A whisper in the air made my head jerk up. I hadn’t heard that sound since the incident. For a moment, I thought I imagined it. I let it go, considering my options again on what to do about the seedling. It felt unfair to ambush him with this. My life was too complicated to deal with it myself. We both had baggage–

The whisper got louder, more insistent. I leaped to my feet, rushing to throw the windows and doors open. Wind rushed into the room, scattering herbs not properly tethered and knocking books off the shelves. The hearth crackled, flickering from the force of it. I covered my face with my arms, protecting my eyes from the dirt caught in the gales. When it died down, I looked around with a frown. Despite the force of it, I couldn’t make out what it was saying. If it was saying anything at all.

This was a sign that I was in no place to bring a child into the world. With my heart still grieving the loss of my connection to my family, I didn’t have the emotional capacity to raise a life.

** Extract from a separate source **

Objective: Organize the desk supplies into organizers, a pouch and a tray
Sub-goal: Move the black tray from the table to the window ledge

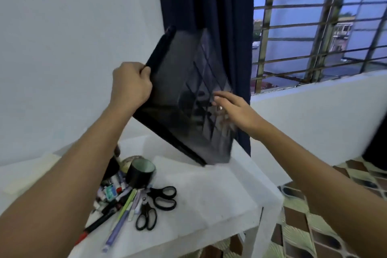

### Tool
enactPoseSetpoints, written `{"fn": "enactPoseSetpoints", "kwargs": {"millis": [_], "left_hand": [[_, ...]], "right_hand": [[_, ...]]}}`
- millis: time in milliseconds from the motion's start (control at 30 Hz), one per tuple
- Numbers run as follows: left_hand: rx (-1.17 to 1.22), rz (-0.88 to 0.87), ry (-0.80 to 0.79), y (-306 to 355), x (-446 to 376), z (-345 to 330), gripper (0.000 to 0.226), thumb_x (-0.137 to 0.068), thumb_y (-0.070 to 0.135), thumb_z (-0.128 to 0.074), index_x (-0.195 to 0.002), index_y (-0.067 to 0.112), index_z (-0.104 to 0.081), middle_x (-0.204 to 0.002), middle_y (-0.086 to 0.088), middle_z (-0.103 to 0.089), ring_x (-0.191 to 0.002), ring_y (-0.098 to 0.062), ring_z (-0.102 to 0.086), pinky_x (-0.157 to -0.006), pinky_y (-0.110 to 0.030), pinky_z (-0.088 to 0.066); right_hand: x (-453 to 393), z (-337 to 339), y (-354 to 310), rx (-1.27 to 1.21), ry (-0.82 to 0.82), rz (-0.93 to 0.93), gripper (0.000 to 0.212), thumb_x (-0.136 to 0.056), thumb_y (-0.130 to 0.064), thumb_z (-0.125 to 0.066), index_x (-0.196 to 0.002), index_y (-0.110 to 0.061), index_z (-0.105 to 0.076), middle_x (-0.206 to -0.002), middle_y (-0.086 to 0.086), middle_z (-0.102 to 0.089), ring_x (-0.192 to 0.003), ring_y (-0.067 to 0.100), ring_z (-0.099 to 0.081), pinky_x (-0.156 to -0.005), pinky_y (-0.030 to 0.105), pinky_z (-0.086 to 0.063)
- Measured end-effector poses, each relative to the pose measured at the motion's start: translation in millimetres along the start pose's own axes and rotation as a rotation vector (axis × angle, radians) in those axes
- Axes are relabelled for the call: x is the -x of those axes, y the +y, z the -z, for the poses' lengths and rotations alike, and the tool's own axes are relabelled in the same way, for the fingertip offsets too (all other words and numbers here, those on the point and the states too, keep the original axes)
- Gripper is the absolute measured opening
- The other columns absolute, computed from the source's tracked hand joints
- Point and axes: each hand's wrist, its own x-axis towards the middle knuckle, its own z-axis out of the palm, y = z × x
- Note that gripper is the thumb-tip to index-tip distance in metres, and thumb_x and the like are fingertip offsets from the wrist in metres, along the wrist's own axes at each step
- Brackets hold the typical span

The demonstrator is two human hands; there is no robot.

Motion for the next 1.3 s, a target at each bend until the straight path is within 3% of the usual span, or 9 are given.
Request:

A book fell, or more like jumped, off the top shelf, skittering across the floor to stop at my feet. My first grimoire. I kept it because my mother helped me write it. It felt like a piece of her and it was the first thing I learned to ward when I was a child, desperate to protect it. The book opened during the fall like it was giving me a message. I picked up the book, scanned the page, and sighed.

“Really? You’re insisting?”

The wind swept through the room again, fluttering the page without turning it, while everything else got tossed about. It wasn’t the way it used to be, I still couldn’t hear it, but the message was clear enough. Written in my sloppy childhood handwriting, but with my mother’s voice behind it.

A healer protects all life, down to the smallest seed. It is our job to help it grow and see it thrive.

Pressing my hand against my belly, I frowned. “Down to the smallest seed. You really left no room for argument, did you?”